Cooper pointed out that JustKitchen’s share performance so far in 2022 stands alongside losses incurred by industry peers like Delivery Hero (down 70 per cent from its highs), DoorDash (down 72 per cent), Just Eat Takeaway (down 77 per cent), and Goodfood Market (down 80 per cent).

“While the company continues to execute against its business plan and it has grown quickly from a standing start to over a $20 million revenue run-rate with locations in four SE Asian countries with two more on the near-term horizon, the shares have performed poorly, albeit in-line with its peers in the food delivery segment,” Cooper said.

According to Cooper, JustKitchen is working to reduce its cash burn and become cash flow positive at the spoke level by the end of the year, in particular by trying to reduce costs in food and beverage raw materials, labour and delivery, which would potentially make it a more attractive investment opportunity for larger entities like Kitopi, Rebel Foods, Reef or Kitchen United, all of whom could benefit from JustKitchen’s positioning in southeast Asia. 

In addition, Cooper believes JustKitchen should continue to pursue growth opportunities on account of the Asia-Pacific region accounting for nearly 70 per cent of the global food delivery market.

“As we grow beyond 30 ghost kitchen locations in multiple countries, expand our portfolio of proprietary and partner brands, increase the size and scope of our business network, as well as strengthen our JKOS tech stack, we are widening JustKitchen’s competitive moat and proving that there is an increasing level of demand for high-quality food delivered to consumers in densely populated areas,” said Jason Chen, Co-Founder and Chief Executive Officer of JustKitchen in the company’s May 31 press release.

Since the release of the quarterly report, JustKitchen announced its entry into India through a Virtual Kitchen Services Agreement with New Delhi-based Kitchens Centre, the largest co-shared kitchen space provider in India with over 1000 kitchens, in 80 locations in over 25 cities and it works with more than 350 brands, to offer a variety of its delivery-only food brands in tranches across the market.

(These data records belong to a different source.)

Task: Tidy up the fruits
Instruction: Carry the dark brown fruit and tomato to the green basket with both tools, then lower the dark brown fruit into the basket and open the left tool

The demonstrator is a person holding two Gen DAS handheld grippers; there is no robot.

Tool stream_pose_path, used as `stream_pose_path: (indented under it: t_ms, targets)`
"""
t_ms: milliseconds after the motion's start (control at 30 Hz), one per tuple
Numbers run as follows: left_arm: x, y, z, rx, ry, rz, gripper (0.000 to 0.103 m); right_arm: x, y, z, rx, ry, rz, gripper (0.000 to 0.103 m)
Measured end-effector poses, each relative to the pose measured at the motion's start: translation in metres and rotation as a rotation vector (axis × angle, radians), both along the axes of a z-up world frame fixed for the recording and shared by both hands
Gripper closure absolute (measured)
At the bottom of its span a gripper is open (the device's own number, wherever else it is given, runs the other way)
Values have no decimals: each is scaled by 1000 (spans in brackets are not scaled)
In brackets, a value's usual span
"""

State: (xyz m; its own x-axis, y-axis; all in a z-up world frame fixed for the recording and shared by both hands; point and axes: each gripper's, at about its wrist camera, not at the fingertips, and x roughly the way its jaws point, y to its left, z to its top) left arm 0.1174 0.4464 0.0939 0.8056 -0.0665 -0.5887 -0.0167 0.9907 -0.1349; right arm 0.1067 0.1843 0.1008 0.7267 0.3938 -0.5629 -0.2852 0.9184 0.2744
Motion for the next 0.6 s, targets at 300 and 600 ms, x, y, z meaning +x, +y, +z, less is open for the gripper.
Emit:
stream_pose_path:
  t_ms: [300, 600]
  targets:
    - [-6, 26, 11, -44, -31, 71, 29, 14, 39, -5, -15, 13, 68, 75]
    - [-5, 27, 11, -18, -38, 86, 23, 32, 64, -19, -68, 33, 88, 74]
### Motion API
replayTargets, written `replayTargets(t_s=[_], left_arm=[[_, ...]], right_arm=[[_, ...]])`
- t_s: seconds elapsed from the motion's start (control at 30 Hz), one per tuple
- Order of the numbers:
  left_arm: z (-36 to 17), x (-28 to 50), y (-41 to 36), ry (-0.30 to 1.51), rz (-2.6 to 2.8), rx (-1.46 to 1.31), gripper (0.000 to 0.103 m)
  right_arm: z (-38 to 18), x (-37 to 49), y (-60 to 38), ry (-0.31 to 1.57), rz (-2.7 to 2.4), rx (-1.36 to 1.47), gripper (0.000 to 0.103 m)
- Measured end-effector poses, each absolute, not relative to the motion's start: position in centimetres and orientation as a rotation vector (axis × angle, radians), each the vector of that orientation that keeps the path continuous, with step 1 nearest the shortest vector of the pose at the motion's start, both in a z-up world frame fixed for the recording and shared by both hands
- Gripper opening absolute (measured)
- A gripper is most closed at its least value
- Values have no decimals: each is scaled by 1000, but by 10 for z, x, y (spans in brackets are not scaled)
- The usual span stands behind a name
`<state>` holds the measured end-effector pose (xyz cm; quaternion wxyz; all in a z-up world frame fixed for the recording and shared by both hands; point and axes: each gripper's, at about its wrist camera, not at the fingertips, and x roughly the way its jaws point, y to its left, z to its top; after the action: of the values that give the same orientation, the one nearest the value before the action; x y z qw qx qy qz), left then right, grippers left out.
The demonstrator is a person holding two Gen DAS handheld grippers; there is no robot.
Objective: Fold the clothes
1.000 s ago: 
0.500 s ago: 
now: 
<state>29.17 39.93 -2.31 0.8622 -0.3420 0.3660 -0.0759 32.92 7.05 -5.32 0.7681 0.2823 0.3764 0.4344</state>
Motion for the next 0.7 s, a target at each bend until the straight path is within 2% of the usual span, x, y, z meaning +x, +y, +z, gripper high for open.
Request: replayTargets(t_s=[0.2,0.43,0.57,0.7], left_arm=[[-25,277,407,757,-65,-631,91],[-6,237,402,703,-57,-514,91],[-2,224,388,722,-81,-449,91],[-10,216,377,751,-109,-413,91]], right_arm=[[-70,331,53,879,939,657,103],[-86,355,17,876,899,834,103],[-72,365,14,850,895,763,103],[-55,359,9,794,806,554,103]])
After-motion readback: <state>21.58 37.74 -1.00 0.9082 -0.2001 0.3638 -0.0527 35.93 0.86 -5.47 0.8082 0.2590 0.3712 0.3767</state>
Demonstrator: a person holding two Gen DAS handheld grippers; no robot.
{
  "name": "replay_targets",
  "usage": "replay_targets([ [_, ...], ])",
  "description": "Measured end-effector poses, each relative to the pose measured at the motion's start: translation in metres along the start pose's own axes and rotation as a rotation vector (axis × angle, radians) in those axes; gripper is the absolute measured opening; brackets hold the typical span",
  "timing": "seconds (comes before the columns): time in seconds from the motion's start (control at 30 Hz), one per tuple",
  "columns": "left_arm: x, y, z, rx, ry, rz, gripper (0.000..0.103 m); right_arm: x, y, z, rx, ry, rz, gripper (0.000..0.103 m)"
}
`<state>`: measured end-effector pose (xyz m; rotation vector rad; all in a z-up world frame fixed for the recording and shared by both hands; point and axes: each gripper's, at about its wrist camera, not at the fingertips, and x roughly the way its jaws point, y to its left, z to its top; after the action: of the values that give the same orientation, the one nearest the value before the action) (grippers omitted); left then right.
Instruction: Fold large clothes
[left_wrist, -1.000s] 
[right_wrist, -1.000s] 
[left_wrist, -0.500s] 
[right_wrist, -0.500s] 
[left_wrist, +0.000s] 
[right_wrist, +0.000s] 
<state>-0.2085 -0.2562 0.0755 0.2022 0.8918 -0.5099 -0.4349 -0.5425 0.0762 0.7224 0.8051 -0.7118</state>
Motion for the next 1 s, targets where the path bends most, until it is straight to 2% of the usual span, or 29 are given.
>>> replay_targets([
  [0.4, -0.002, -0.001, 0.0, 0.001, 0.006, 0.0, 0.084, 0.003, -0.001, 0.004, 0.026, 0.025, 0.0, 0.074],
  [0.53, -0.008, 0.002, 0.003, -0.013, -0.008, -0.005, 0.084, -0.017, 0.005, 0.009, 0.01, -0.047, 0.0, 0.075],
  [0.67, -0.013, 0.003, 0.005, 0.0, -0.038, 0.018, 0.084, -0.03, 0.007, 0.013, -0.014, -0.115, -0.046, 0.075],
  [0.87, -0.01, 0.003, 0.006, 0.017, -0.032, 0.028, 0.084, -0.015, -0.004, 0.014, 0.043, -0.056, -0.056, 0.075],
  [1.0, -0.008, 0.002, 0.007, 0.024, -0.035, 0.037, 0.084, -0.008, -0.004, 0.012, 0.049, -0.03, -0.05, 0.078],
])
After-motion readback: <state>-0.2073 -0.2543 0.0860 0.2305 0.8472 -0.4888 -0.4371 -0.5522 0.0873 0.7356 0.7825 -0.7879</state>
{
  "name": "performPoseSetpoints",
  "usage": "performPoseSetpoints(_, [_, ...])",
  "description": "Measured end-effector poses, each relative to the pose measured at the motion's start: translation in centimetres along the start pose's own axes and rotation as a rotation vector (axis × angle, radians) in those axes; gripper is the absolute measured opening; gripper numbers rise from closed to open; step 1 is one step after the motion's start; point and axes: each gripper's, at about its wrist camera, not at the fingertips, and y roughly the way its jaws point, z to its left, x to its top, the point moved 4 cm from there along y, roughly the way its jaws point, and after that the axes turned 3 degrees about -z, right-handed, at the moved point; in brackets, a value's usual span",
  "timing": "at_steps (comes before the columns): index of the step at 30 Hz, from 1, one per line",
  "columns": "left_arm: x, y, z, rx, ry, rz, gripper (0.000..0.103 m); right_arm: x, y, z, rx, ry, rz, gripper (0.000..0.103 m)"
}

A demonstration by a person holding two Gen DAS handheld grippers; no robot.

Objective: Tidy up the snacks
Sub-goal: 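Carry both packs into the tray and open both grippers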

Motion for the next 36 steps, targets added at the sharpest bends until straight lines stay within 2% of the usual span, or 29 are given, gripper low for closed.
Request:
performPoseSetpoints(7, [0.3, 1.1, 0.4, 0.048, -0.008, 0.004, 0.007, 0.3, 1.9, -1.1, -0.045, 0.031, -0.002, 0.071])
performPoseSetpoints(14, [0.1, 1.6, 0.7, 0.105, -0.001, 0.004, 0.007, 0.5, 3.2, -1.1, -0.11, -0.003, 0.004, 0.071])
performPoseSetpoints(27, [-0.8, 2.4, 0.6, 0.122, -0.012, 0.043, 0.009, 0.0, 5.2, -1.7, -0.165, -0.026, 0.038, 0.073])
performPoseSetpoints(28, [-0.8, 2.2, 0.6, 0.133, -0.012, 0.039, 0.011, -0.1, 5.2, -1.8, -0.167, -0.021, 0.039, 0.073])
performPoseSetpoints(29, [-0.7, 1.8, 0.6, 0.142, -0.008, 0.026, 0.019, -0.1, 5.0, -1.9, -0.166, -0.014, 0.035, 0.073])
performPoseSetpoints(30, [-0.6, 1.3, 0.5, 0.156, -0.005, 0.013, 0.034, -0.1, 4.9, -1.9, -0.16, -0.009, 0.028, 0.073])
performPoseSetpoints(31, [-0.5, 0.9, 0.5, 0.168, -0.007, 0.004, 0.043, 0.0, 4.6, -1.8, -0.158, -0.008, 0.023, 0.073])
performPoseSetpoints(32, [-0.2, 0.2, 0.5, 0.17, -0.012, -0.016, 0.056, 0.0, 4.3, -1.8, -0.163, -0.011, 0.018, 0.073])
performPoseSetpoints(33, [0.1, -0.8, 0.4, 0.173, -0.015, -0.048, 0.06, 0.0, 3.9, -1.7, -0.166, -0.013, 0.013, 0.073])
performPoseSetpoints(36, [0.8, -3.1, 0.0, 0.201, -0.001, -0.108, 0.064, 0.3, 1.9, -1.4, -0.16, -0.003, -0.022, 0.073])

“Expanding our footprint across Asia and deploying our tasty proprietary menus plus third-party brands to new customers, in a scalable and asset-lite model, continues to be at the core of our competitive strategy, and Kitchens Centre’s innovative business model makes our collaboration very exciting and will certainly expedite our growth,” Chen said on June 8.

With the 2022 fiscal year now halfway complete for JustKitchen, Cooper maintains a near doubling in his revenue projection for 2022, with the $22.6 million estimate representing a potential year-over-year increase of 89.9 per cent. Looking ahead to 2023, Cooper forecasts a jump to $37.7 million, good for a potential year-over-year increase of 66.8 per cent.

From a valuation perspective, Cooper forecasts the company’s EV/Sales multiples to drop from the reported 1.4x in 2021 to a projected 0.7x in 2022, then dropping again to a projected 0.4x in 2023.

Meanwhile, Cooper continues to forecast negative EBITDA for JustKitchen, with projected losses of $11.2 million in 2022 and $1.7 million in 2023.

JustKitchen has seen its share price fall by 69.5 per cent in 2022, falling gradually after starting the year trading at $1.31/share and dropping as low as $0.38/share on June 8.